A slightly closer examination, however, is sufficient to reassure us that we will not be the target of chemical or biological terror for a little while yet. I'm writing this on Sunday the 26th, so the startling revelations from "inside the lab of terror" promised by the Express for Monday night's TV6 news broadcast may prove me wrong. But my first reaction on reading the story was to check if I hadn't fallen asleep and woken up on April Fool's Day. I then looked at the front page logo to make sure I wasn't reading the Mirror by mistake. After all, a minimum of hard fact (even the "terrorist" organisation wasn't named, although said to be known to the authorities) combined with a maximum of illiterate sensationalism is a hallmark of that publication, not (usually) of the Express.

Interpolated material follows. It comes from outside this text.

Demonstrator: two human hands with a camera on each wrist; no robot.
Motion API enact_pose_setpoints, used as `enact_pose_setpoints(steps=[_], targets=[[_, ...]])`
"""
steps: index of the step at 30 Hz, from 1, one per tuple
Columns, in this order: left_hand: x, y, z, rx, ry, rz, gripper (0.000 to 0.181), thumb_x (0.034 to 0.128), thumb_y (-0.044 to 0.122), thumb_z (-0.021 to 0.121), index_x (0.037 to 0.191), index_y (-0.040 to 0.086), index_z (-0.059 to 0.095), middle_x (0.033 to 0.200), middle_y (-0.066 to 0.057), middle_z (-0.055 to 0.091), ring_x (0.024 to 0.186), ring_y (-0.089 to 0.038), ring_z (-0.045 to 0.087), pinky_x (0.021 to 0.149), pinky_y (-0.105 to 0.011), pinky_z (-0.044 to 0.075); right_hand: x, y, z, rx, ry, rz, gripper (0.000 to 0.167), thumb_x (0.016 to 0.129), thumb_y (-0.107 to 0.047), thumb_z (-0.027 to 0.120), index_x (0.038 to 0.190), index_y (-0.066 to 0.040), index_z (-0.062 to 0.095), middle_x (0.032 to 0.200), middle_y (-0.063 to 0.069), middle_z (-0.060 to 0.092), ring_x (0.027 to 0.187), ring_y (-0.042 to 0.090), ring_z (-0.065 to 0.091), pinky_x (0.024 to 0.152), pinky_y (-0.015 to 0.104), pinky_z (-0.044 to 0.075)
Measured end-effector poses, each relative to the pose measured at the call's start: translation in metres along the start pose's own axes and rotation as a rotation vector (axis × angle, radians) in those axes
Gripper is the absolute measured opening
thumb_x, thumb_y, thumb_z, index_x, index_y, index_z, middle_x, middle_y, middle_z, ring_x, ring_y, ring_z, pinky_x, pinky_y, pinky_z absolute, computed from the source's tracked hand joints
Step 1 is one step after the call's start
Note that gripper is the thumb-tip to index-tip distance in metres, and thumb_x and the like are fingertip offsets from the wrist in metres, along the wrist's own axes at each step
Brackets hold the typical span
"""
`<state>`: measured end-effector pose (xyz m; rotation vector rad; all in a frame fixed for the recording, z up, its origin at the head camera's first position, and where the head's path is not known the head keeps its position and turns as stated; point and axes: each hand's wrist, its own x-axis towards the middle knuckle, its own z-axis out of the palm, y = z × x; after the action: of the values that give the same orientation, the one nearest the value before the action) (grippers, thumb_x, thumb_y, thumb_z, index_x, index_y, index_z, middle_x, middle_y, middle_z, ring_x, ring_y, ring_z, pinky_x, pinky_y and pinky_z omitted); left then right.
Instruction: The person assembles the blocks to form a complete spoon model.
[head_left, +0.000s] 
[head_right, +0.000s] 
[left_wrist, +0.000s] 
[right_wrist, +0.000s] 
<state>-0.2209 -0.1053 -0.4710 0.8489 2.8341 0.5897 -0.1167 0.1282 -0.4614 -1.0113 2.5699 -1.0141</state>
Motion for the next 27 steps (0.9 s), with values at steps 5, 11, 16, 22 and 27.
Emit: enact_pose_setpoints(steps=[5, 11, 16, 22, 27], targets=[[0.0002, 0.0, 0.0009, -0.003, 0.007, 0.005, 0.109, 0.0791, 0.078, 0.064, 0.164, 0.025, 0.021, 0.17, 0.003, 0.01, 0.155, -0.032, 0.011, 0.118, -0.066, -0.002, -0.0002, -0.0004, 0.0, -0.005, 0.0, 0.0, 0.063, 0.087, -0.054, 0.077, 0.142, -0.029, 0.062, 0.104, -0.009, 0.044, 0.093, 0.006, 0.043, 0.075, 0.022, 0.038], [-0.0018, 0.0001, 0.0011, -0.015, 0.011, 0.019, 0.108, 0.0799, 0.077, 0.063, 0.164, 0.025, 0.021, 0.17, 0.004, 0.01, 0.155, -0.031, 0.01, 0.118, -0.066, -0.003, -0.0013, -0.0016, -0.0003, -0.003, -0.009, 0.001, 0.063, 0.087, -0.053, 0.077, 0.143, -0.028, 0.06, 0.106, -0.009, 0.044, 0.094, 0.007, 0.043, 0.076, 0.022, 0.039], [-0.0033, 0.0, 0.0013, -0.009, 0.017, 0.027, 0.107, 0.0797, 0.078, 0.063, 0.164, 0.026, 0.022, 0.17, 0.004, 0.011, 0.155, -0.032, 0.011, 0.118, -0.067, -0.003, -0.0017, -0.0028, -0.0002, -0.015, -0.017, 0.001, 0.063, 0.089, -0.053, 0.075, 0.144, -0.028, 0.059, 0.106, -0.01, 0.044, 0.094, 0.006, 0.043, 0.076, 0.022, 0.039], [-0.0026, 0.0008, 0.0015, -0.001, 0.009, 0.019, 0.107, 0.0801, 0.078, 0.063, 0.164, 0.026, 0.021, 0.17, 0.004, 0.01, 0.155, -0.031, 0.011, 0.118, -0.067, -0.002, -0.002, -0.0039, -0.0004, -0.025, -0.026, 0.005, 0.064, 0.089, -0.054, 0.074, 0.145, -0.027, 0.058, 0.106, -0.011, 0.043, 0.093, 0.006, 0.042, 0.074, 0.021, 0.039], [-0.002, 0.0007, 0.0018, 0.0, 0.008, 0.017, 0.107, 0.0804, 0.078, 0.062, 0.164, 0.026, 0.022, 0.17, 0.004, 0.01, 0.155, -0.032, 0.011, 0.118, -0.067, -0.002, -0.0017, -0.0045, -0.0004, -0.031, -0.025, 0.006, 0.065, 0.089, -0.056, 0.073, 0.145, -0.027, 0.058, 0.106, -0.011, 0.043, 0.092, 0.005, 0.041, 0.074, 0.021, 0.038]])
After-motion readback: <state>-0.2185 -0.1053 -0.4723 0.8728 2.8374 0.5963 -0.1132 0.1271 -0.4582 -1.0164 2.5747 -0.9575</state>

So ludicrous was the cloak-and-dagger account of the trip to the "secret location" and the verbal and pictorial descriptions of the "lab" that one almost forgot to wonder how the contact with the "terrorists" was made (did one of them walk into the newsroom, announce himself, and propose the guided tour?) and why arrangements weren't made for a police trail, either physical or electronic. As for the "chemicals" themselves, their toxicity singly or in combination is as much of a mystery to the layman as the properties of Alpha Interferon. But a collection of bottles that would be rejected by a Beetham dump rag-picker, a couple of retorts that might have been filched from a senior secondary school chemistry lab, and an apparent lack of either running water or any source of heat or refrigeration, hardly justify the name of laboratory. And even if the "chemicals" were there, where were the "weapons"? With a little stretch of the imagination, and a strong throwing arm, a channa bomb might be classifiable as a multiple-warhead guided missile. But that is about the limit. As for the "biological" component, the place looked so unsanitary that it probably consisted of cockroaches.

The stated motive of the "terrorists" for unveiling their "lab" was to warn the Americans, the British and Patrick Manning that they would retaliate if Iraq were attacked. Not very convincing —they cannot imagine that President Bush is biting his nails in frustration at the Sunday Express story. All they have done is make their job more difficult, if they ever were capable of it. Their real motivation is obvious to anyone who knows this country. Trinidadians do not think they exist unless they are playing a role. That is what Carnival is about. If their play-acting can be linked to something in the international news, so much the better. We have added terrorism to our repertoire of mimicry.